Statistical analyses
Descriptive statistics were first produced for discharge scores (cross-sectional study) as well as for scores assessing changes (variation from admission to discharge: longitudinal). Results are presented as means (and SD). A series of bivariate analyses followed, comparing patients at entrance and discharge (adapted paired tests, Table 2); and comparing patients with or without treatment at discharge (adapted tests, Supplementary Table S1). The relationships between the different psychopathological scores (BDI, HAD anxiety, MOCI, and LSAS fear) and the eating and nutritional status indicators (EAT score at discharge, change in the EAT score in the course of hospitalization, BMI, FFMI, FMI) were tested before and after checking for confounding factors: minimum lifetime BMI, age, duration of illness, duration of hospitalization, restrictive or binging/purging AN and presence/absence of pharmacological treatment (antidepressants, anxiolytics and/or neuroleptics) at discharge, using Pearson’s correlation coefficient (r) or two-tailed Student t tests as appropriate. Effect sizes were calculated using Cohen’s d.

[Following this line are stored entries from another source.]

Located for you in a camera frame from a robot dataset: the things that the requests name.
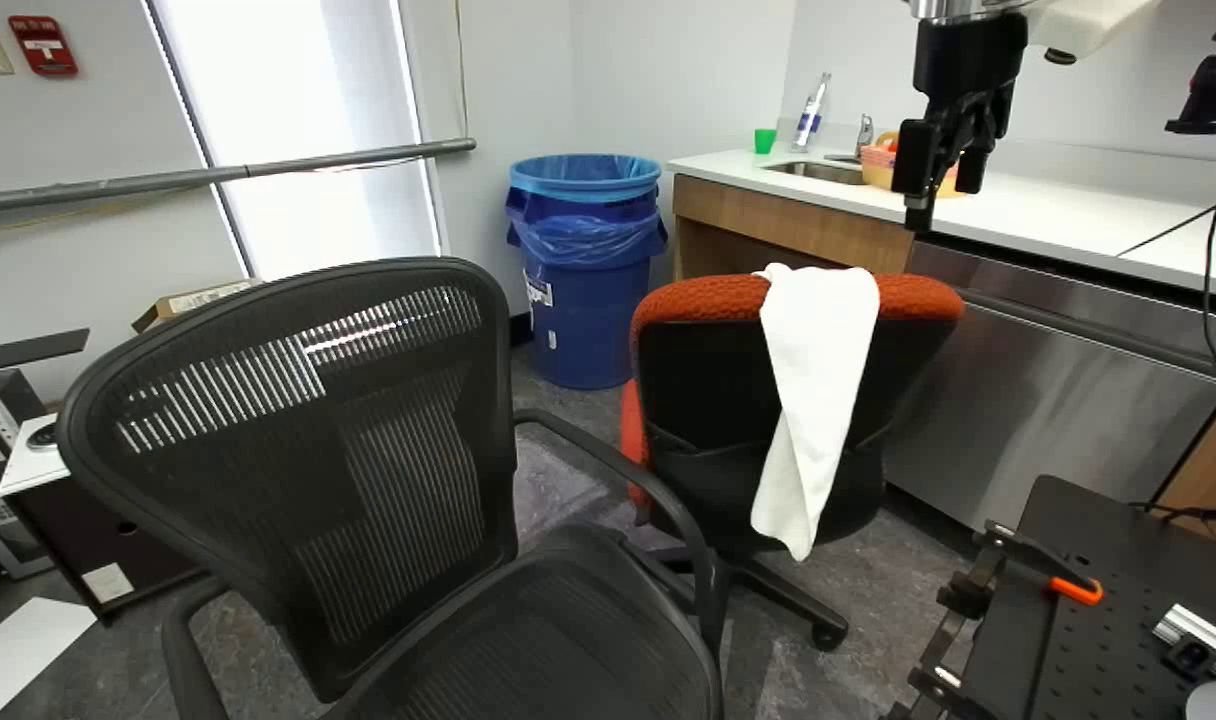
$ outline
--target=white cloth
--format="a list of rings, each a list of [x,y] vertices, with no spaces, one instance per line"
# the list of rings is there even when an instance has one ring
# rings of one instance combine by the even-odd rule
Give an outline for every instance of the white cloth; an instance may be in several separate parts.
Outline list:
[[[780,420],[764,456],[752,528],[796,560],[816,544],[848,440],[864,356],[880,320],[880,284],[864,268],[768,264],[760,308]]]

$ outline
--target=blue trash bin
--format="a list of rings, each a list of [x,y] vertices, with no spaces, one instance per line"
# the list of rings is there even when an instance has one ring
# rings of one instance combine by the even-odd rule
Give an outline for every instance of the blue trash bin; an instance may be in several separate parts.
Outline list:
[[[508,240],[524,252],[544,380],[592,392],[632,376],[632,312],[664,248],[656,176],[636,156],[536,156],[512,168]]]

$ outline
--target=white wall
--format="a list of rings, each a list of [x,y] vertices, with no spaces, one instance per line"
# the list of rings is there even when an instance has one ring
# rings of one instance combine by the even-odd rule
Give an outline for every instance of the white wall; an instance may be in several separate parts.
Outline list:
[[[1164,132],[1196,64],[1216,48],[1212,32],[1216,0],[1160,0],[1076,68],[1052,68],[1032,48],[1016,80],[1012,144],[1000,144],[1000,160],[1032,160],[1032,144],[1216,156],[1216,140]],[[816,72],[828,68],[836,72],[832,140],[848,144],[860,112],[896,128],[924,112],[912,64],[916,24],[900,0],[800,0],[784,112],[800,112]]]
[[[748,144],[780,108],[796,0],[460,0],[468,132],[440,160],[448,252],[524,308],[504,244],[508,168],[548,152],[676,160]]]
[[[4,16],[56,16],[76,80],[40,80]],[[0,188],[196,168],[160,52],[136,0],[0,0]],[[236,280],[236,256],[208,192],[0,216],[0,340],[92,328],[76,360],[32,364],[56,400],[160,292]]]

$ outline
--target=black mesh chair
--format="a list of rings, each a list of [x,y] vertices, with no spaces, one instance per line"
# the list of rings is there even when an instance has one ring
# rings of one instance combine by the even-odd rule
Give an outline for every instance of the black mesh chair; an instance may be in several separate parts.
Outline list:
[[[188,636],[224,588],[284,636],[328,716],[720,716],[720,568],[700,528],[580,428],[512,412],[508,380],[504,296],[460,260],[260,284],[76,380],[72,476],[216,576],[164,624],[180,716],[224,716]],[[660,492],[696,600],[604,528],[516,556],[512,420]]]

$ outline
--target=stainless steel cabinet
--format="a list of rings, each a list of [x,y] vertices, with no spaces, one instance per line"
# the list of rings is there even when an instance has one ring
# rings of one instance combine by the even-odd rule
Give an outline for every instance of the stainless steel cabinet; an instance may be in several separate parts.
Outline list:
[[[944,244],[912,272],[956,284],[968,316],[884,472],[960,524],[1016,524],[1044,472],[1144,504],[1216,412],[1196,308]]]

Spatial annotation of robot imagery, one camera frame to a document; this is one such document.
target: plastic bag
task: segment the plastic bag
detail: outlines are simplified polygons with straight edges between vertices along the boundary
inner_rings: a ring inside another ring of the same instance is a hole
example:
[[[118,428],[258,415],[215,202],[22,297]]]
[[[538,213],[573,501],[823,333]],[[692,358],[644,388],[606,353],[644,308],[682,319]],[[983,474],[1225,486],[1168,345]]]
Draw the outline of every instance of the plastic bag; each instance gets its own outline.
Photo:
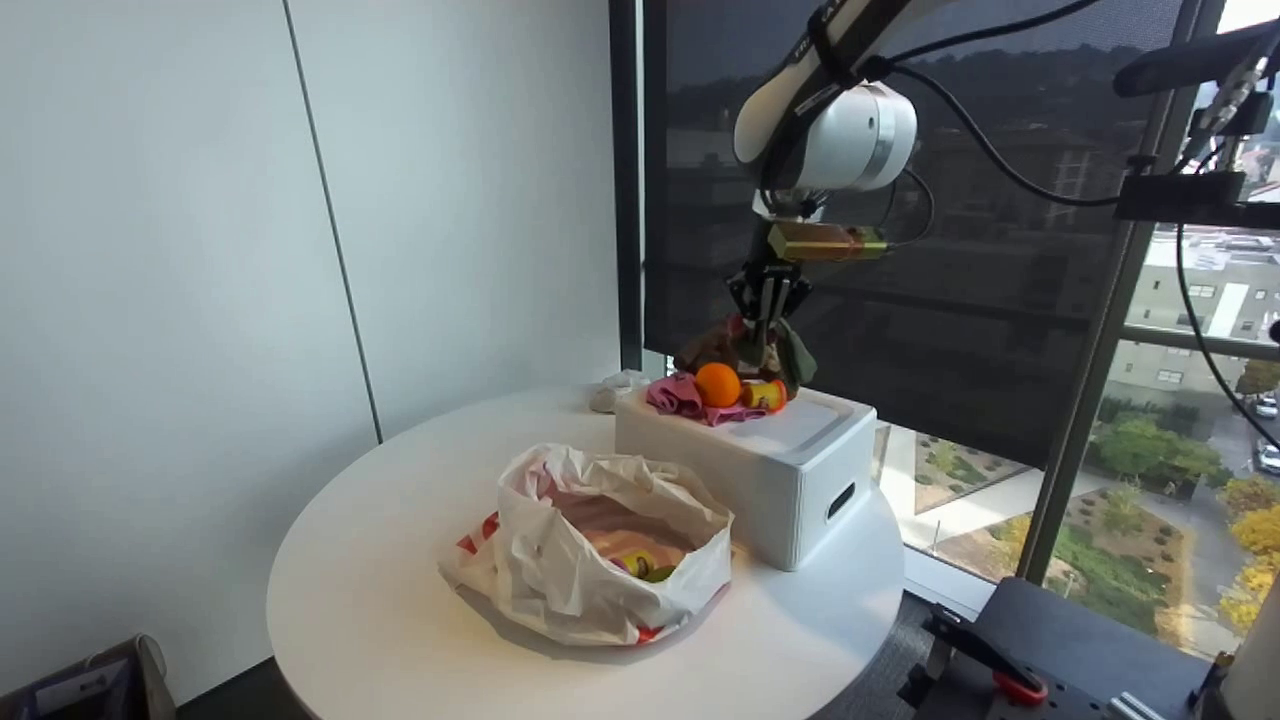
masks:
[[[657,645],[729,587],[733,512],[688,467],[540,443],[445,574],[561,645]]]

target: white styrofoam box
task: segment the white styrofoam box
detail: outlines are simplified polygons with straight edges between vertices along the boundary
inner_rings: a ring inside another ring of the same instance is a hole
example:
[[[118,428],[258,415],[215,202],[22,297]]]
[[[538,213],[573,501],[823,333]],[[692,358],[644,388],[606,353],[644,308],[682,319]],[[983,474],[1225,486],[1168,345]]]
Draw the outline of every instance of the white styrofoam box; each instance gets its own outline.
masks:
[[[877,407],[801,392],[784,413],[743,422],[666,415],[644,388],[618,395],[618,451],[699,470],[735,512],[735,536],[777,569],[801,569],[874,493]]]

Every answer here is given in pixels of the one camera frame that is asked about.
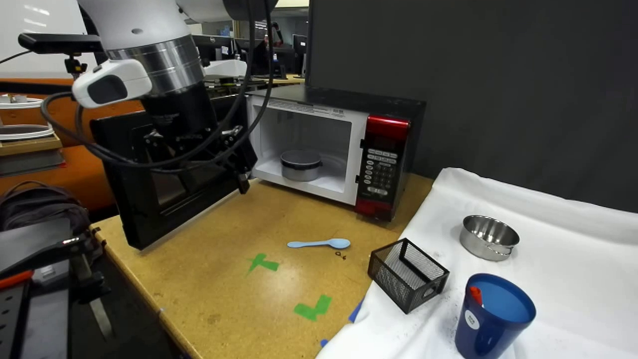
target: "blue cup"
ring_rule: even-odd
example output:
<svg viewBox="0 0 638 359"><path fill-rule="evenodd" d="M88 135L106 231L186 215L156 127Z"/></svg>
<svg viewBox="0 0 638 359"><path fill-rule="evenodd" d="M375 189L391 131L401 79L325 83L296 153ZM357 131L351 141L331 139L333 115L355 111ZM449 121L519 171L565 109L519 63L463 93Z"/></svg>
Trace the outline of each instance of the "blue cup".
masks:
<svg viewBox="0 0 638 359"><path fill-rule="evenodd" d="M467 359L499 356L535 316L535 300L521 287L477 273L465 285L457 348Z"/></svg>

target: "floor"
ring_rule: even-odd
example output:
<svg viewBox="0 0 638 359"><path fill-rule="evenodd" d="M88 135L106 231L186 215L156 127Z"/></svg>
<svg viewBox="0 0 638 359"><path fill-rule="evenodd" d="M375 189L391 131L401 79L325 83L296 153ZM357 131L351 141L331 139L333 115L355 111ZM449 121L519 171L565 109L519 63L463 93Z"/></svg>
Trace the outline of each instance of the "floor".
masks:
<svg viewBox="0 0 638 359"><path fill-rule="evenodd" d="M104 336L88 304L72 302L70 359L186 359L162 328L156 312L144 302L136 287L108 259L100 259L94 271L104 273L110 293L104 297L114 334Z"/></svg>

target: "black mesh basket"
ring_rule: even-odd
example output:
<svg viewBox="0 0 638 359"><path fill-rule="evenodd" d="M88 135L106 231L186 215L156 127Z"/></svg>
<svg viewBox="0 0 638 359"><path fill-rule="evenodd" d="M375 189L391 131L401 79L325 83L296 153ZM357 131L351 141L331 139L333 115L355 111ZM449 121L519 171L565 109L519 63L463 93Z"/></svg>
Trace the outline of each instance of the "black mesh basket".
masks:
<svg viewBox="0 0 638 359"><path fill-rule="evenodd" d="M375 249L367 273L403 312L411 312L443 291L449 269L403 237Z"/></svg>

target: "green tape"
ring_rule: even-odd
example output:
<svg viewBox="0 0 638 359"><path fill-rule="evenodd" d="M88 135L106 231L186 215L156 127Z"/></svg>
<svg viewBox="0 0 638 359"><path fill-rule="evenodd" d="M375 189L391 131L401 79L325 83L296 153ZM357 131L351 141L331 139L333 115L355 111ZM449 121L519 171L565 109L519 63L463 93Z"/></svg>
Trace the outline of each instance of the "green tape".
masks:
<svg viewBox="0 0 638 359"><path fill-rule="evenodd" d="M280 263L278 261L268 261L266 259L266 253L258 253L252 261L252 267L248 269L250 273L256 269L256 267L266 267L270 271L278 271L280 269Z"/></svg>
<svg viewBox="0 0 638 359"><path fill-rule="evenodd" d="M296 304L296 312L309 318L309 320L317 320L319 314L325 314L327 308L331 306L331 297L329 295L321 295L315 302L315 306L309 306L306 302L298 302Z"/></svg>

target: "microwave control panel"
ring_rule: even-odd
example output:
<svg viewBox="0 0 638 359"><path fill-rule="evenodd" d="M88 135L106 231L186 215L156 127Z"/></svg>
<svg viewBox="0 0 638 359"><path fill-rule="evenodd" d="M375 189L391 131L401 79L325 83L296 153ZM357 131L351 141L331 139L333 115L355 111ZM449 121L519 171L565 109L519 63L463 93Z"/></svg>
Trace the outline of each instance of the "microwave control panel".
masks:
<svg viewBox="0 0 638 359"><path fill-rule="evenodd" d="M369 115L359 189L355 209L369 219L389 221L395 213L403 167L403 151L409 137L409 121L395 117Z"/></svg>
<svg viewBox="0 0 638 359"><path fill-rule="evenodd" d="M367 197L389 197L399 169L399 153L369 147L361 173L361 193Z"/></svg>

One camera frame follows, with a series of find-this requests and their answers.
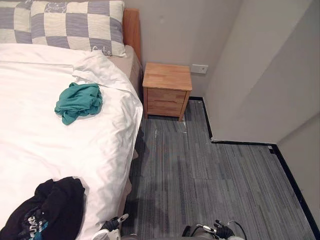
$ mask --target wall outlet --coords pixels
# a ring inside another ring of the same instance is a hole
[[[192,64],[190,69],[191,73],[196,73],[196,74],[206,74],[207,71],[208,71],[208,65]]]

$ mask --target wooden headboard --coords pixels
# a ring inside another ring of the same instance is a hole
[[[133,47],[141,63],[140,17],[136,8],[125,8],[122,19],[123,43]]]

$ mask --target gray carpet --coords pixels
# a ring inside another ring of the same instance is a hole
[[[201,101],[189,100],[184,117],[142,120],[123,234],[176,237],[186,225],[213,226],[219,219],[239,222],[248,240],[315,239],[267,146],[212,144]]]

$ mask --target nightstand leg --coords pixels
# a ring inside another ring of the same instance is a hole
[[[188,103],[188,100],[189,100],[189,96],[190,96],[190,92],[187,91],[186,94],[185,94],[185,97],[184,97],[181,113],[180,113],[180,116],[179,116],[179,122],[181,122],[182,118],[184,117],[184,113],[185,113],[186,106],[187,106],[187,103]]]
[[[147,99],[148,99],[148,89],[146,87],[143,88],[143,112],[144,112],[144,118],[147,119],[148,118],[148,103],[147,103]]]

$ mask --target bed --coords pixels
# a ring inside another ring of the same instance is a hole
[[[142,118],[139,11],[123,12],[126,57],[41,44],[0,43],[0,229],[48,179],[85,188],[78,240],[123,212]],[[71,82],[98,83],[97,115],[64,125],[54,107]]]

Paired t tests were used to compare scores on the psychopathological measures (BDI, HAD, MOCI, and LSAS) from admission to discharge. As BMI, FFMI and FMI were correlated (BMI-FMI r = 0.784 p < 0.001; BMI-FFMI r = 0.574 p < 0.001; FFMI-FMI r = − 0.057 p < 0.001), FFMI was the only nutritional parameter used in the following analyses.
Finally, two types of multiple linear regression models were run. A fixed set of predictors, defined on presumed clinical and statistical relevance, were considered without any model selection procedure. The adjustment variables were all confounding factors identified by bivariate analyses among the above-mentioned factors.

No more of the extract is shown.